About this task:
Your output must be the line containing "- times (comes" followed by every later line in the entries below, all copied exactly.

=== Begin Enclosure ===

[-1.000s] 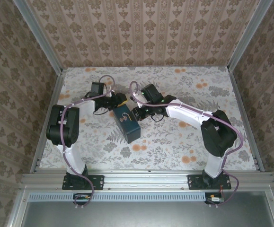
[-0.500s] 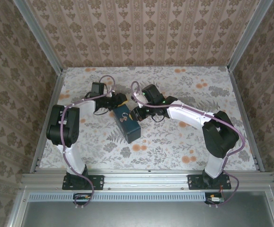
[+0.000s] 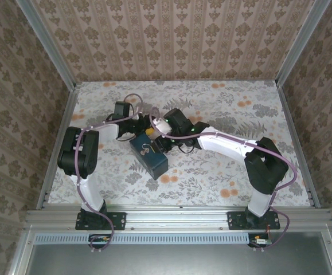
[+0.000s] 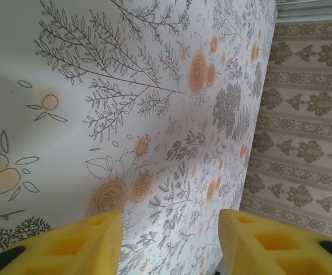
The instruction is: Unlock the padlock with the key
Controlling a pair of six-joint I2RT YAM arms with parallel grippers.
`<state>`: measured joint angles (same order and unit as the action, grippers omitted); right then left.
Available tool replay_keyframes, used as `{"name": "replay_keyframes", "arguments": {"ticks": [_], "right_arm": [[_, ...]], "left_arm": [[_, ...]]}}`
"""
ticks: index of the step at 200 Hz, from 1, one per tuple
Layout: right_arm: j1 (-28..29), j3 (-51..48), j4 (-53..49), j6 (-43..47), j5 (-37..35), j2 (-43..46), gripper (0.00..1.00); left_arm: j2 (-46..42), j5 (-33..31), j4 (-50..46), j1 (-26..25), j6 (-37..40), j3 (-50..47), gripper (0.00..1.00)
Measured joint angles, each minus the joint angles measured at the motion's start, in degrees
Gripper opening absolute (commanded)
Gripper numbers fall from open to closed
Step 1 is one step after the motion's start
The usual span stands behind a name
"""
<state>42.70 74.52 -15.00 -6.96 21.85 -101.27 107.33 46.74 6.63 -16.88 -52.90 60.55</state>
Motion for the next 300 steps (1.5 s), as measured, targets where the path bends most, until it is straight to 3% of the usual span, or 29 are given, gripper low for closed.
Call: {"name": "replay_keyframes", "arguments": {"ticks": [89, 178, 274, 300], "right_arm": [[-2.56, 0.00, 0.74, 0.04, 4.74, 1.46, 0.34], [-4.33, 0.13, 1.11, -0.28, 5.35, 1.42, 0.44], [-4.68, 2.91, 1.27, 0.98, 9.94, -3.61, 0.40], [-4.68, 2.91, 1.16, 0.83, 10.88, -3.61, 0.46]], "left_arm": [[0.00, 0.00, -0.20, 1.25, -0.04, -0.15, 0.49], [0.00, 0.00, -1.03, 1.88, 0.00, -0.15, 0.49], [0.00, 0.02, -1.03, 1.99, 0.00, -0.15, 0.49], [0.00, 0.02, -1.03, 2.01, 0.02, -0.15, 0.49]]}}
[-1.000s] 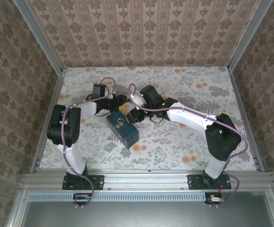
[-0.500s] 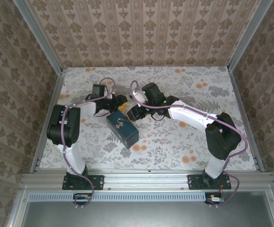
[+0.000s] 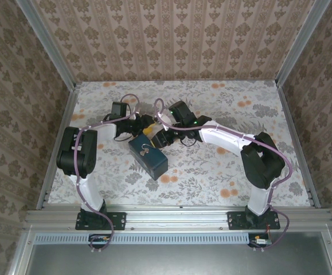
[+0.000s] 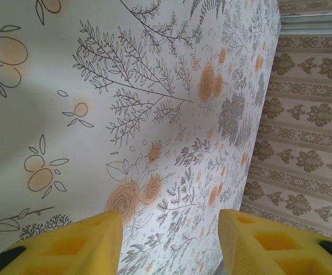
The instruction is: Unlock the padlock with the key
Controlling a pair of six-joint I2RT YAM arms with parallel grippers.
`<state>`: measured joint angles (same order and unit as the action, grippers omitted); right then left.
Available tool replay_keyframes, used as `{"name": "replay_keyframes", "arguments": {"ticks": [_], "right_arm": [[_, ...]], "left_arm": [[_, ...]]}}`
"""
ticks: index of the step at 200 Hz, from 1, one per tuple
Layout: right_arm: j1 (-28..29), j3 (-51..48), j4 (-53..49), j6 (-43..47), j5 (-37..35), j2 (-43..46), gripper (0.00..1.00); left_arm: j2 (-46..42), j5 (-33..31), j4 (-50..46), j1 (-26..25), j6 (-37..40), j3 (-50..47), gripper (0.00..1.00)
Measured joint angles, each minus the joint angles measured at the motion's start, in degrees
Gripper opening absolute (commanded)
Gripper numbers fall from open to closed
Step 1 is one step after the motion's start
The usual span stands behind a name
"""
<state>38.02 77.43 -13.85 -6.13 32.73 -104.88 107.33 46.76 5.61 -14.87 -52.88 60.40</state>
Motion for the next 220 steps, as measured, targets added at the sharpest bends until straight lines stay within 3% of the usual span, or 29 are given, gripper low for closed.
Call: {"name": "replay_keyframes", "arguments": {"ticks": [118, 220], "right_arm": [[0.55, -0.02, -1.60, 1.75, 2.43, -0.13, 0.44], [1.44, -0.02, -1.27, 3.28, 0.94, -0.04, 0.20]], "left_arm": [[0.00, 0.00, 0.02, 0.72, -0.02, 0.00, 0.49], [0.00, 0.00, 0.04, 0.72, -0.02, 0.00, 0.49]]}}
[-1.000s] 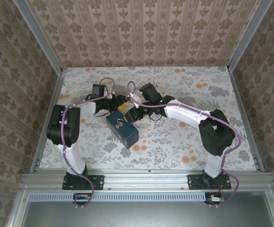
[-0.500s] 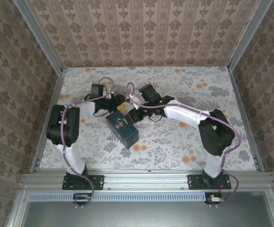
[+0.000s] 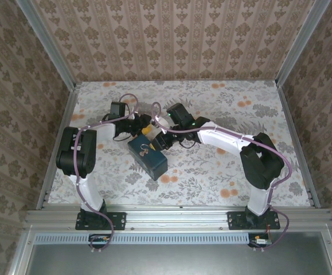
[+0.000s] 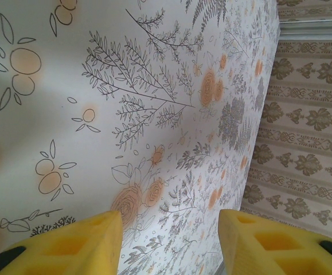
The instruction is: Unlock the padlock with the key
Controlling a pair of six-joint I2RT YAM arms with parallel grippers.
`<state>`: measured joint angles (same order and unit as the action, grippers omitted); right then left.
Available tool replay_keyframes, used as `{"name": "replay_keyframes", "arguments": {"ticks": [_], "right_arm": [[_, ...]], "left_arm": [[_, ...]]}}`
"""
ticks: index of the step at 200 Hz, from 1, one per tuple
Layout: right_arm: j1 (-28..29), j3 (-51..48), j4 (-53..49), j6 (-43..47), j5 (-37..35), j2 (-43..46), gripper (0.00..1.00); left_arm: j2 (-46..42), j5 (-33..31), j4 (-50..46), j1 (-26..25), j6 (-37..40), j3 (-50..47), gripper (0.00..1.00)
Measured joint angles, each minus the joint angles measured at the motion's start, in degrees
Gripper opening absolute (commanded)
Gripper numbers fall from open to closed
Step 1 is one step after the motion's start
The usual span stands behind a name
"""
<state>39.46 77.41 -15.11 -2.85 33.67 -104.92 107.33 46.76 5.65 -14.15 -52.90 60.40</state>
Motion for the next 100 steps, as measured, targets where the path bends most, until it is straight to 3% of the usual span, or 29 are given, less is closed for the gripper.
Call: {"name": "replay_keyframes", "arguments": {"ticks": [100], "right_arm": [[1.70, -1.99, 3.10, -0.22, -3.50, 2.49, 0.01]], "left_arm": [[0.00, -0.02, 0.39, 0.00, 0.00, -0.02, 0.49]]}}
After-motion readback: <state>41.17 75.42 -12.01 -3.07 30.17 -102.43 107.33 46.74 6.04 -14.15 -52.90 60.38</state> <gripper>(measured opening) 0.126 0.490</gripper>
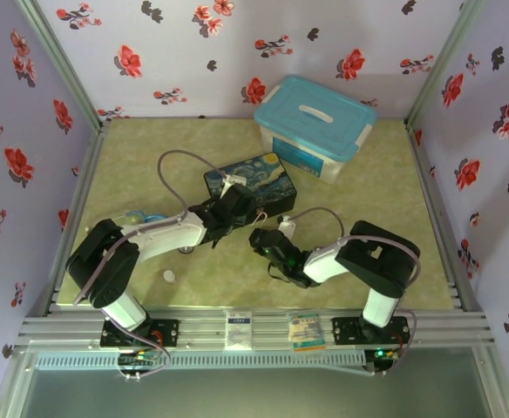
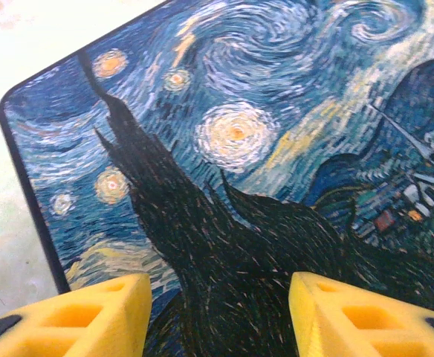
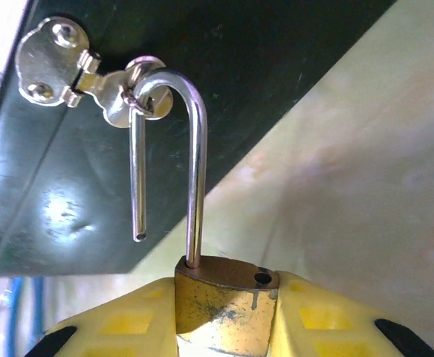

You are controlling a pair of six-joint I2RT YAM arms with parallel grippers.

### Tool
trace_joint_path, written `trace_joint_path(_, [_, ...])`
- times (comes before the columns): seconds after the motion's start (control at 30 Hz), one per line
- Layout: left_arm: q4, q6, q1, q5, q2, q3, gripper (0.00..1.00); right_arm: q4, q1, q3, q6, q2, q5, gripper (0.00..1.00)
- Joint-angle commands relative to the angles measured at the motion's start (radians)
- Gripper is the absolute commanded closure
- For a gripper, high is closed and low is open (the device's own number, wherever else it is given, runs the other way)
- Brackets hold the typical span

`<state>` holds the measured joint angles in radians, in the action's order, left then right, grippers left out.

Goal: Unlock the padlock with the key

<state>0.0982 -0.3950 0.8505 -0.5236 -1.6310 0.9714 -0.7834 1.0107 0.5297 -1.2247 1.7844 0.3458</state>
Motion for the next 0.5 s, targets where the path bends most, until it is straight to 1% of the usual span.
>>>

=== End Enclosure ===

Output for this task:
- times (comes before the columns): seconds after the motion's start (control at 30 Hz), one per line
- Layout: left_arm: q4, q6, q1, q5, q2, q3, gripper (0.00..1.00); right_arm: q4, q1, q3, q6, q2, q5, gripper (0.00..1.00)
- Joint-angle commands relative to the angles measured at the motion's start (radians)
- Gripper is the absolute commanded closure
- For a gripper, high is closed and low is open (the device's own number, wherever else it is given, runs the other way)
- Brackets hold the typical span

`<state>` holds the measured joint angles in radians, in the action's order, left then right, grippers left out.

Goal: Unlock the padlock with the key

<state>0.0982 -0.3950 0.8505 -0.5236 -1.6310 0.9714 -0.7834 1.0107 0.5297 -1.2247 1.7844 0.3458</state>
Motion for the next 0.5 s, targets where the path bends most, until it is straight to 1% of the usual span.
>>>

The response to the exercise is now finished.